→ WHAT YOU NEED TO DO
Among the entries below, one line contains "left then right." and another contains "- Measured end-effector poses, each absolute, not". Transcribe those two lines and every line between them, exactly.

→ SUPPLIED RECORDS

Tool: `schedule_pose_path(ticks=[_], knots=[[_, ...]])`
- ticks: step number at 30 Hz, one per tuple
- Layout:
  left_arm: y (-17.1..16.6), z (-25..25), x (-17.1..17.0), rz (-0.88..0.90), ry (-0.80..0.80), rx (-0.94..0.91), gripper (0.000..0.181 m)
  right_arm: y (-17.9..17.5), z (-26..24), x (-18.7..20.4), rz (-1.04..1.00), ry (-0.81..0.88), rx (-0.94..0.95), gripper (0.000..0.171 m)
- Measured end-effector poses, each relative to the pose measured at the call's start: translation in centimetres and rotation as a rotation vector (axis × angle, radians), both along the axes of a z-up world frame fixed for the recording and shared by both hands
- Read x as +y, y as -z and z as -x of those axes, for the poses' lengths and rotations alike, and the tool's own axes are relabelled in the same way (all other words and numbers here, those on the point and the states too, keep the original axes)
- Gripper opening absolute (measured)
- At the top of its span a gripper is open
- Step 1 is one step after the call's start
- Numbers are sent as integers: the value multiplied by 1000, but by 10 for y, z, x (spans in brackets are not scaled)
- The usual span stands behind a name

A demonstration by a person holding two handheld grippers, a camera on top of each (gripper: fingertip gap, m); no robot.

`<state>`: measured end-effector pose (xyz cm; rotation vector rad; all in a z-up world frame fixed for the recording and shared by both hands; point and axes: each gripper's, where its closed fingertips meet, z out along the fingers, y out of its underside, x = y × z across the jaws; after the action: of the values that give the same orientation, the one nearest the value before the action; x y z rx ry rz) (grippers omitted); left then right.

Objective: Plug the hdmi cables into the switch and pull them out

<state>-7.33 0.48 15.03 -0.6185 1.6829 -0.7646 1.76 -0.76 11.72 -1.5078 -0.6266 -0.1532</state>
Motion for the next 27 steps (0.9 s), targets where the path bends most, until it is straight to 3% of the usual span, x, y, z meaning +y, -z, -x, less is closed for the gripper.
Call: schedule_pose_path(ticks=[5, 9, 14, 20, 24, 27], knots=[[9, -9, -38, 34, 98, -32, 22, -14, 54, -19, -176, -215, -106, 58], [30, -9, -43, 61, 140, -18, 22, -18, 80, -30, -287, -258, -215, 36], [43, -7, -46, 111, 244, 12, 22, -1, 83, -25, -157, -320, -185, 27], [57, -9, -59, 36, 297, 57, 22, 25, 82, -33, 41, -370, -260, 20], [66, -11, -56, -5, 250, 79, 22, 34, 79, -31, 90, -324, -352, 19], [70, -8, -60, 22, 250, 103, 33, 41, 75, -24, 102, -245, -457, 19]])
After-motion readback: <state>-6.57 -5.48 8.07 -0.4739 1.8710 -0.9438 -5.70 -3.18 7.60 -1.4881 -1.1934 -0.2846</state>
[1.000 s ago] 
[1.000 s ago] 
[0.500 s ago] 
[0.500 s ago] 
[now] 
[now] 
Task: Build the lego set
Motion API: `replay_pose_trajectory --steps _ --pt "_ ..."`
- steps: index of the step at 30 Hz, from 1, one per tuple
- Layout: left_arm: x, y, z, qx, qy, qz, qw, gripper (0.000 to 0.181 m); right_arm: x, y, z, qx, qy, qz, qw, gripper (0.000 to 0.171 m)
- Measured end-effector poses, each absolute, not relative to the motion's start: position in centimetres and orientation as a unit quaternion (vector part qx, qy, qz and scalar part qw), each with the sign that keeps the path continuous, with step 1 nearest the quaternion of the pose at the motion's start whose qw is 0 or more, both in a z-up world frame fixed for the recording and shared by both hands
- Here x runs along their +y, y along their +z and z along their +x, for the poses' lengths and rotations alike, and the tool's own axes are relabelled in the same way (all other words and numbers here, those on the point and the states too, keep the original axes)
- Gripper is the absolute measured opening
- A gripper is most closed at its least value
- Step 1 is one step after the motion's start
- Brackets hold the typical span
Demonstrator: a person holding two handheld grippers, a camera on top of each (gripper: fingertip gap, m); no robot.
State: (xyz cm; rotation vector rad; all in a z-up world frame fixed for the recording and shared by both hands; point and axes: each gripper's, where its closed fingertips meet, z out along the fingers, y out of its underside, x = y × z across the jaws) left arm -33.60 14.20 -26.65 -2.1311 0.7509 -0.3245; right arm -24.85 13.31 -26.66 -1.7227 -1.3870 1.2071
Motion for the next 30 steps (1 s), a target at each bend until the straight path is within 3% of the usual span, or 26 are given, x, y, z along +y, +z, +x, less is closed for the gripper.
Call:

→ RESULT FOR THIS EXERCISE
`<state>`: measured end-effector pose (xyz cm; rotation vector rad; all in a z-up world frame fixed for the recording and shared by both hands; point and axes: each gripper's, where its closed fingertips meet, z out along the fingers, y out of its underside, x = y × z across the jaws; after the action: of the values that give the same orientation, the one nearest the value before the action; x y z rx ry rz) (grippers omitted); left then right.

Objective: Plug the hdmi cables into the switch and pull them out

<state>-7.33 0.48 15.03 -0.6185 1.6829 -0.7646 1.76 -0.76 11.72 -1.5078 -0.6266 -0.1532</state>
Motion for the next 27 steps (0.9 s), targets where the path bends most, until it is straight to 3% of the usual span, x, y, z meaning +y, -z, -x, less is closed for the gripper.
Call: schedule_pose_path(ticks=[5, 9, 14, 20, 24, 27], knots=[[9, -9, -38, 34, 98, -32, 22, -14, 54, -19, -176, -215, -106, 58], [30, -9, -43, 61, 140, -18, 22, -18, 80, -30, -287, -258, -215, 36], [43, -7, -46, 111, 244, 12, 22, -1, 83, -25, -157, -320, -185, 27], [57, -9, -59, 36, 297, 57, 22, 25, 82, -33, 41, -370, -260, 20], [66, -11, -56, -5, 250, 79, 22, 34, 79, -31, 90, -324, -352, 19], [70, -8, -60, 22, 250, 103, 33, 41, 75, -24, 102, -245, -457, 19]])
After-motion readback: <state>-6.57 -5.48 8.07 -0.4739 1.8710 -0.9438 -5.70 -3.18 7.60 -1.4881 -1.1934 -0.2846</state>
[1.000 s ago] 
[1.000 s ago] 
[0.500 s ago] 
[0.500 s ago] 
[now] 
[now] 
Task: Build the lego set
Motion API: `replay_pose_trajectory --steps _ --pt "_ ..."`
- steps: index of the step at 30 Hz, from 1, one per tuple
- Layout: left_arm: x, y, z, qx, qy, qz, qw, gripper (0.000 to 0.181 m); right_arm: x, y, z, qx, qy, qz, qw, gripper (0.000 to 0.171 m)
- Measured end-effector poses, each absolute, not relative to the motion's start: position in centimetres and orientation as a unit quaternion (vector part qx, qy, qz and scalar part qw), each with the sign that keeps the path continuous, with step 1 nearest the quaternion of the pose at the motion's start whose qw is 0 or more, both in a z-up world frame fixed for the recording and shared by both hands

The output for this exercise is now complete.